A. As an association counsel, I treat this as a high-priority governance issue and recommend the board engage both a CPA and legal counsel promptly. This allows corrective action to be documented and implemented in an orderly manner. We acknowledge finances are tight. However, your governing documents likely provide for the board to adopt an amended budget or a special assessment.
For the board, unfortunately, unfiled tax returns are not merely an accounting issue. Unfiled taxes can raise fiduciary duty concerns, disclosure issues when units are sold, and questions during audits or lender reviews. Most community associations are required to file income tax returns annually using either IRS Form 1120-H (Homeowners Association Return), or IRS Form 1120 (regular corporate return). Many associations qualify for Form 1120-H because it is simpler and generally results in little or no tax liability if the association's income is primarily assessments from owners.

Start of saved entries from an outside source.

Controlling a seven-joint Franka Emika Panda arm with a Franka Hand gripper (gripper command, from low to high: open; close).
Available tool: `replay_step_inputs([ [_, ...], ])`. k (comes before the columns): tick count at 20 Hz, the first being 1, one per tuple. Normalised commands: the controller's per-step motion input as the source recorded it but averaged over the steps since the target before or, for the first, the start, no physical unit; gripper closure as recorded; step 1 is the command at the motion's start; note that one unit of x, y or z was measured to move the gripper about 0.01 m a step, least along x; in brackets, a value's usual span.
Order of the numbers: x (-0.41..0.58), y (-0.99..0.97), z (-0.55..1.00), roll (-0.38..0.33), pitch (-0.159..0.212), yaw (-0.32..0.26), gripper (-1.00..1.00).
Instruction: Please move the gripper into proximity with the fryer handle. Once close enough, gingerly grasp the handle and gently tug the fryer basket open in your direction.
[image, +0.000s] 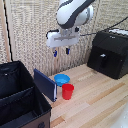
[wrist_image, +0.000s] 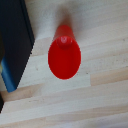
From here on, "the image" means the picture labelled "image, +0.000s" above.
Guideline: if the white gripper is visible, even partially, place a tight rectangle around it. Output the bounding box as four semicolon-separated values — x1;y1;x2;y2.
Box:
45;27;81;58

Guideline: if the black air fryer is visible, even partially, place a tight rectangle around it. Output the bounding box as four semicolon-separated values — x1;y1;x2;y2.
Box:
87;28;128;80

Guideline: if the blue bowl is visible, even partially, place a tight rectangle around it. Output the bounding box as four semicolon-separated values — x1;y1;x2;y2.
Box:
53;73;71;88

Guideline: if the beige woven folding screen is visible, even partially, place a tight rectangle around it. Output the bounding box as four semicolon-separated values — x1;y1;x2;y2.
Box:
0;0;128;78

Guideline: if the dark blue book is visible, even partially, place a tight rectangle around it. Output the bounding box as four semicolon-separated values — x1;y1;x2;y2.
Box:
33;68;59;103

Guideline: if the red cup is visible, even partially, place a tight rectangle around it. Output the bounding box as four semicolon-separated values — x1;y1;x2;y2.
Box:
61;83;75;101

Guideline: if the black fabric storage box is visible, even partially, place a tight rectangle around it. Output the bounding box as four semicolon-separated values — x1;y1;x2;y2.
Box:
0;60;53;128

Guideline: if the black fryer handle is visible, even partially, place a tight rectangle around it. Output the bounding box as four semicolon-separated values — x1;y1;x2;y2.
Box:
98;53;109;70

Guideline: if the black cable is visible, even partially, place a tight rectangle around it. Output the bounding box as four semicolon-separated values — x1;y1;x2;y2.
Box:
79;15;128;37

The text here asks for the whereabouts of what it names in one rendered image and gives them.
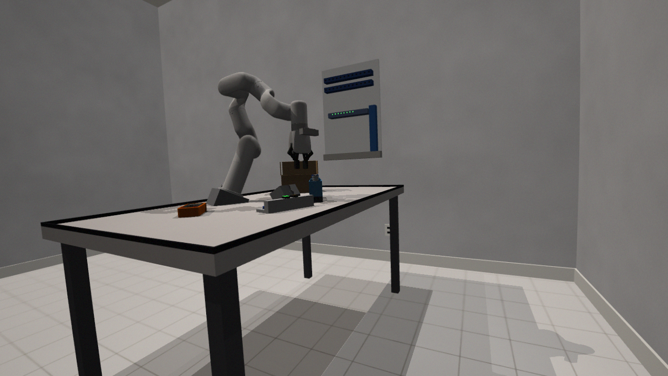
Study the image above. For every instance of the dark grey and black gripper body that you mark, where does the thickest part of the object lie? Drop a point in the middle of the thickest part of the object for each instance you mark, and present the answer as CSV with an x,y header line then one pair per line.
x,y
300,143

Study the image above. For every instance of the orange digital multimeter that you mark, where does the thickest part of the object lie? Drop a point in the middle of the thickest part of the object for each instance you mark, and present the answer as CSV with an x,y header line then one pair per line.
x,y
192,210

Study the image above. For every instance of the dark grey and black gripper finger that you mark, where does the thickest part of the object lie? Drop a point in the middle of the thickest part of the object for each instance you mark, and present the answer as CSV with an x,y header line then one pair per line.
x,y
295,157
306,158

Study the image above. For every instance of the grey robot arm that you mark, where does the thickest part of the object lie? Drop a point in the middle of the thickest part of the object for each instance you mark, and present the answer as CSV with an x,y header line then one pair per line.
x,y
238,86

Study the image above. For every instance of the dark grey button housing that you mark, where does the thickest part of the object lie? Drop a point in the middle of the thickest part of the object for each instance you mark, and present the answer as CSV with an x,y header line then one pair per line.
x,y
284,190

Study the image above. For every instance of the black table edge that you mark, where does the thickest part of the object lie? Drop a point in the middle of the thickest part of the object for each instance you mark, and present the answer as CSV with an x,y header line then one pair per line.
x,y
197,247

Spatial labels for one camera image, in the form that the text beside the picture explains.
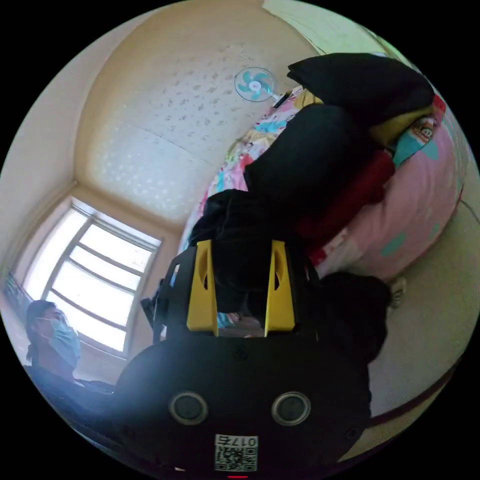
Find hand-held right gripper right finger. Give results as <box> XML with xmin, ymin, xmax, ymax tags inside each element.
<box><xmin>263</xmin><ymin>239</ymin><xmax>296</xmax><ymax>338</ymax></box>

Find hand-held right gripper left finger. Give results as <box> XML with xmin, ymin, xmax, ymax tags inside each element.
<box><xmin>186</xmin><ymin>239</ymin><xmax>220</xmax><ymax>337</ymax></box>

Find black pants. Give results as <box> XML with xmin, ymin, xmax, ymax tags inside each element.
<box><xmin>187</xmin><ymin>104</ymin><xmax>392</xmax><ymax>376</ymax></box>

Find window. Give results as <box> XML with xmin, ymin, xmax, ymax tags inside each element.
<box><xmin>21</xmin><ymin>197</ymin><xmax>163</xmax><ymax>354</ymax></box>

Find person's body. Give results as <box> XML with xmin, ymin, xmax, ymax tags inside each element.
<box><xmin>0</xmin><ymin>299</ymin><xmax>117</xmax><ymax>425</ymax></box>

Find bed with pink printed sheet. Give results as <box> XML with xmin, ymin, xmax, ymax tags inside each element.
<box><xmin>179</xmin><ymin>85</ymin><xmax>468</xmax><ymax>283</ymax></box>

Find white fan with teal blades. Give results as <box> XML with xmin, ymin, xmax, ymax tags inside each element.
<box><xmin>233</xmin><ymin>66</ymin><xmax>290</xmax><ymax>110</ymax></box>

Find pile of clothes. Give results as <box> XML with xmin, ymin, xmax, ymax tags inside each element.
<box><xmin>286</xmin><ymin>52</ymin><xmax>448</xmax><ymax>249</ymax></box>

Typically, we first advise the board to engage a CPA familiar with community association taxation and filing. This is not a (should not be a) do-it-yourself project. A CPA who regularly works with condominium and homeowners associations can communicate with the IRS if necessary. If your board retains a CPA, we suggest delaying contacting the IRS until the CPA has evaluated the situation and developed a filing strategy. The board should document, in meeting minutes, that it discovered the issue and has retained professionals to correct it. The board should do their best to locate copies of, or electronic access to, their basic financial information such as annual budgets, bank statements, etc.
Next, the IRS should be contacted to confirm that no returns were filed and determine which form should be used for each year. If not through a CPA, an authorized officer of the association (typically the president or treasurer) can request information from the IRS if they can establish authority to act on behalf of the association (Secretary of State Annual Report and possibly a board resolution). The IRS can often provide filing history, account transcripts and records showing which year’s returns were filed. You will need the association's Employer Identification Number (EIN).

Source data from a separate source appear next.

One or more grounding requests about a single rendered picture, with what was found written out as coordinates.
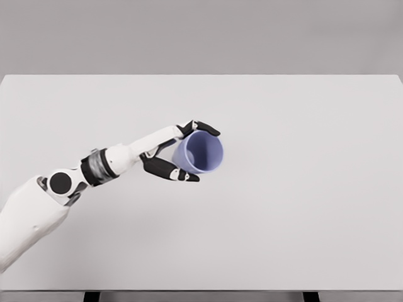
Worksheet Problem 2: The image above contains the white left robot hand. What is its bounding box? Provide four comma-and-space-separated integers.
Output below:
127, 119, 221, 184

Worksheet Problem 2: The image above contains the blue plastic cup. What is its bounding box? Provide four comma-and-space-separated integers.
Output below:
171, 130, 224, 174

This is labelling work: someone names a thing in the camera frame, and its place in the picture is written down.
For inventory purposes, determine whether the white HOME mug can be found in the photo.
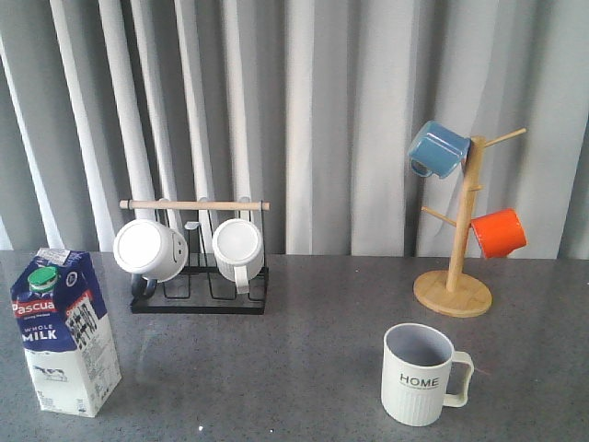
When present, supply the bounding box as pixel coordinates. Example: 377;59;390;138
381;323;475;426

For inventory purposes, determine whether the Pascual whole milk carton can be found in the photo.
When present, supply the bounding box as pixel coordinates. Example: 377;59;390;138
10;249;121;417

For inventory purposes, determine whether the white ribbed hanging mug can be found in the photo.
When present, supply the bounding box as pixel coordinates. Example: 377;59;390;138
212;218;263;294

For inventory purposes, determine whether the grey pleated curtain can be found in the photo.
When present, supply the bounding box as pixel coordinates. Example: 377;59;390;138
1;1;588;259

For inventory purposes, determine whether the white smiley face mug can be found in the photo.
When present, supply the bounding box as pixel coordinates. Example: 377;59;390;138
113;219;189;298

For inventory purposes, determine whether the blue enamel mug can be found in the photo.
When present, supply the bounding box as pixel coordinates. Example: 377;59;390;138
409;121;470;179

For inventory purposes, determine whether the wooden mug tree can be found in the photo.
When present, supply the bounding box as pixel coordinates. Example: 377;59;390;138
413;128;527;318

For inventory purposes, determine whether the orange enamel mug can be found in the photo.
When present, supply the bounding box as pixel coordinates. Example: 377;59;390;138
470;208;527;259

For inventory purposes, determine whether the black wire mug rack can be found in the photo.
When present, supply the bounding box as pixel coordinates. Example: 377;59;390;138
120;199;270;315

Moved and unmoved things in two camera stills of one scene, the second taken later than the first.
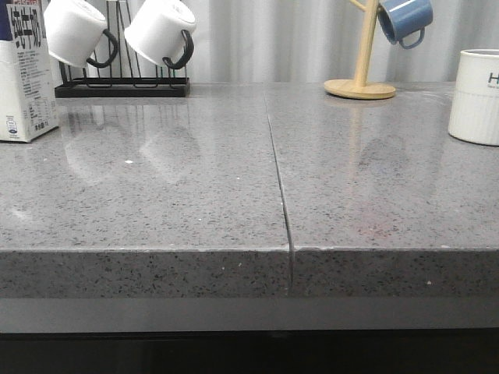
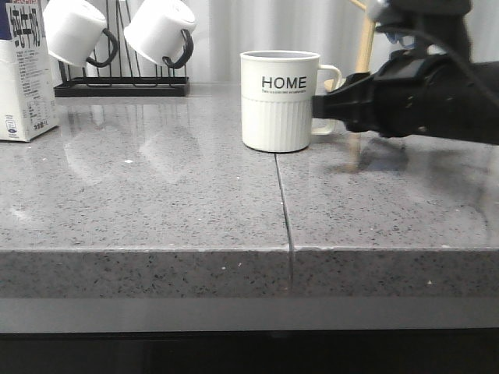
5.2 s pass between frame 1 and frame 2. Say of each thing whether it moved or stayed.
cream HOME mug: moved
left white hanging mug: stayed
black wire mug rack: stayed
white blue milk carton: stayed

The IRS can assess back taxes, failure-to-file penalties, failure-to-pay penalties and interest. However, many associations have relatively little taxable income, particularly if assessments were used solely for association operations and reserves.
Legally, if returns were never filed, the IRS can generally require filing of all delinquent years. In practice, the IRS sometimes accepts a limited number of years in voluntary compliance situations, but this is fact-specific and should be handled through an experienced CPA.
In our experience, associations that have failed to file for years ultimately discover that:
• Their taxable income was relatively modest.
• The primary issue is filing delinquent returns and resolving penalties.
• The problem is far less expensive to fix before the IRS discovers it than after receiving an IRS notice.
• Matthew Moodhe is an attorney with Kovitz Shifrin Nesbit in the Chicago suburbs. Send questions for the column to him at condotalk@ksnlaw.com. The firm provides legal service to condominium, townhouse, homeowner associations and housing cooperatives. This column is not a substitute for consultation with legal counsel.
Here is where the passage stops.